• What to produce: Each line of the material that mentions the word "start" is to be copied.

• Data excerpt:
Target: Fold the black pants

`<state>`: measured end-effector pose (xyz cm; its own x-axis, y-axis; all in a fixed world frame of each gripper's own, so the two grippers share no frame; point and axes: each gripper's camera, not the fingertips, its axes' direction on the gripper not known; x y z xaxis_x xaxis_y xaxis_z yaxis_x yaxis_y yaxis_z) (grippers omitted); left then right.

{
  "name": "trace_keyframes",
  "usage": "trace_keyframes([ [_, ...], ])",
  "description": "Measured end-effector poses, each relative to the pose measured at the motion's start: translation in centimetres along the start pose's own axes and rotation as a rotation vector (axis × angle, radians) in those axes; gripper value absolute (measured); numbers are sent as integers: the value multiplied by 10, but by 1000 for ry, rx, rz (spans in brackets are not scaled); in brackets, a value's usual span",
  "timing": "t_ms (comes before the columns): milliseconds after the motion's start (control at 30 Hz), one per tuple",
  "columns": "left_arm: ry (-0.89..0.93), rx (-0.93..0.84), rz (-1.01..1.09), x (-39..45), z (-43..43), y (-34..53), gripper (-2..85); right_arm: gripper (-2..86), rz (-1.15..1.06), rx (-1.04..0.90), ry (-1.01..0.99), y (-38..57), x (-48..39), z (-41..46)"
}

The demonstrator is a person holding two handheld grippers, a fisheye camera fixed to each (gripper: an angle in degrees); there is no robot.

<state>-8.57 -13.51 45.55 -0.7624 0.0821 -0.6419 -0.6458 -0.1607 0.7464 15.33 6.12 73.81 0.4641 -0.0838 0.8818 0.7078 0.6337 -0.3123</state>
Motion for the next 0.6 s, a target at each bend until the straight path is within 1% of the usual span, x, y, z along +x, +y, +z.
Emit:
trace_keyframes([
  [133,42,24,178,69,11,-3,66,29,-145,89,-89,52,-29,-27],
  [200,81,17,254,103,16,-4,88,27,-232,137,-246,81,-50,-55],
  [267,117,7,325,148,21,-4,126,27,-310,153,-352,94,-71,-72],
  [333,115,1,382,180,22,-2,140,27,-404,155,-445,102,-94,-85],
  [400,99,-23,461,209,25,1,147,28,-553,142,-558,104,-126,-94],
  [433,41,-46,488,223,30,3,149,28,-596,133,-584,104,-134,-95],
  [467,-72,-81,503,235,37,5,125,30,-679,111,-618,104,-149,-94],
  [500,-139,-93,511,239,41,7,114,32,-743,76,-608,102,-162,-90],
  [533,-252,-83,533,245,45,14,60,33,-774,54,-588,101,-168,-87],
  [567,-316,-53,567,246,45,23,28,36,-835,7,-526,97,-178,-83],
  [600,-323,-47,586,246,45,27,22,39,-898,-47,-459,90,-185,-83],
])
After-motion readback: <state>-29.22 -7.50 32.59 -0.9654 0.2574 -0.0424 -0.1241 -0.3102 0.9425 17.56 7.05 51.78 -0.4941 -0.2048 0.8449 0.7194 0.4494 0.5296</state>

• Exercise solution:
  "description": "Measured end-effector poses, each relative to the pose measured at the motion's start: translation in centimetres along the start pose's own axes and rotation as a rotation vector (axis × angle, radians) in those axes; gripper value absolute (measured); numbers are sent as integers: the value multiplied by 10, but by 1000 for ry, rx, rz (spans in brackets are not scaled); in brackets, a value's usual span",
  "timing": "t_ms (comes before the columns): milliseconds after the motion's start (control at 30 Hz), one per tuple",

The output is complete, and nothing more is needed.